Transactions are secured by an authentication cryptogram that is generated for each attempted use, and is preferably communicated in the account name field (i.e., of a magnetic stripe on the card, in a NFC transmission, using an online web page, etc.) instead of the cardholder's actual name. The authentication cryptogram is also preferably encoded using an alpha-numeric code, which may be communicated in the account name field of a traditional payment card system since that field allows alphabetic characters. The account name field is usually encoded on track 1 of the magnetic stripe.

The basic equipment used by merchants will scan the account name field, security code field, and account name field in the usual manner (along with other information), and will communicate such information to the acquirer or payment processor, even though the account name field does not represent the actual account name of a payment card account holder.

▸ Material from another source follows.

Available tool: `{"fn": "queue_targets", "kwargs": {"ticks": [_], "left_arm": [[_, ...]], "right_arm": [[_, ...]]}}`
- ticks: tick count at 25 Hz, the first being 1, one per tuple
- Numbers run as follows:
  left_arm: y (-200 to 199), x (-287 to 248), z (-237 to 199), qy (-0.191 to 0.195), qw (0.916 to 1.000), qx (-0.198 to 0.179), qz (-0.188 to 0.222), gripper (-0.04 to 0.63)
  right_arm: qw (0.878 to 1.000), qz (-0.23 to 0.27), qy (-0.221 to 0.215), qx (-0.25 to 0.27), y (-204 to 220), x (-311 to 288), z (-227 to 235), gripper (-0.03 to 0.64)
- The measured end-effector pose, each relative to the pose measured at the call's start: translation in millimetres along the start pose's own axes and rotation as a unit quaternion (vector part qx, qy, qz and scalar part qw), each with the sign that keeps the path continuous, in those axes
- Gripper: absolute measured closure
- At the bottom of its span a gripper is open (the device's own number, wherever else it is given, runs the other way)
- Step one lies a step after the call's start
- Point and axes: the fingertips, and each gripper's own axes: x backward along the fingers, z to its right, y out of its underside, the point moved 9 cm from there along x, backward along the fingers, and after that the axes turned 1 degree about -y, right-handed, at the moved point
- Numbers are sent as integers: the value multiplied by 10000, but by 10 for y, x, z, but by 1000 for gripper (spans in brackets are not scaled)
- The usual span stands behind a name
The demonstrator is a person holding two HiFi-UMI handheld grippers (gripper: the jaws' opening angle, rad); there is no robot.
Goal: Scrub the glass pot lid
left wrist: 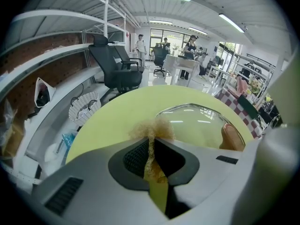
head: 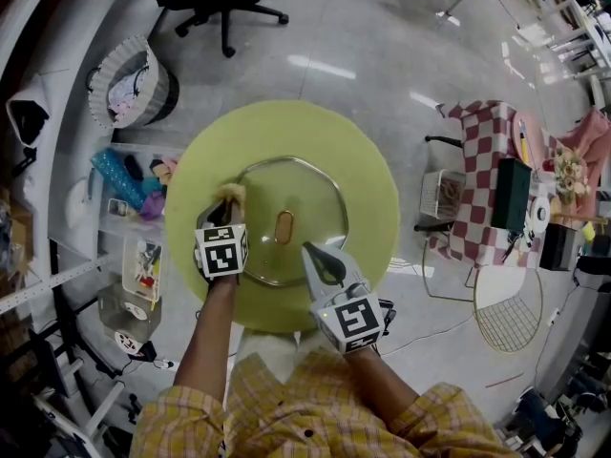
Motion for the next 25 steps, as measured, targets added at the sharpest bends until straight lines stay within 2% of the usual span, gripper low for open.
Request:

When processing an authentication request, it is desirable that the authentication server knows the precise date/time used by a payment card to generate the authentication cryptogram communicated with the transaction approval request. If known, the authentication server can unambiguously generate a reference authentication cryptogram using the same date/time. To provide for communicating this date/time stamp, a payment card may encode the date/time stamp in a field preferably on track 2 of the magnetic stripe. Other embodiments, however, are contemplated in which the transaction date and time is not available or otherwise not provided. For example, an RSA key generated value may be used instead of the transaction date and time, as this credential is updated approximately every minute, and thus provides an appropriate temporal signal value.

Authentication Cryptogram

The security of this payment system derives from using a very secure authentication cryptogram technique which cannot be compromised. Irrespective of the specific encryption technique which may be employed, it is more secure to convey a longer encrypted string (i.e., a “cipher text”) than a shorter one. In embodiments using the secure hash algorithm SHA-1, the message digest calculated by this algorithm is 160 bits long, irrespective of the length of the message itself. It would be very desirable to communicate the entire 160-bit message digest in a transaction approval request. However, none of the available data fields in a traditional payment card contain enough characters to send the whole message digest.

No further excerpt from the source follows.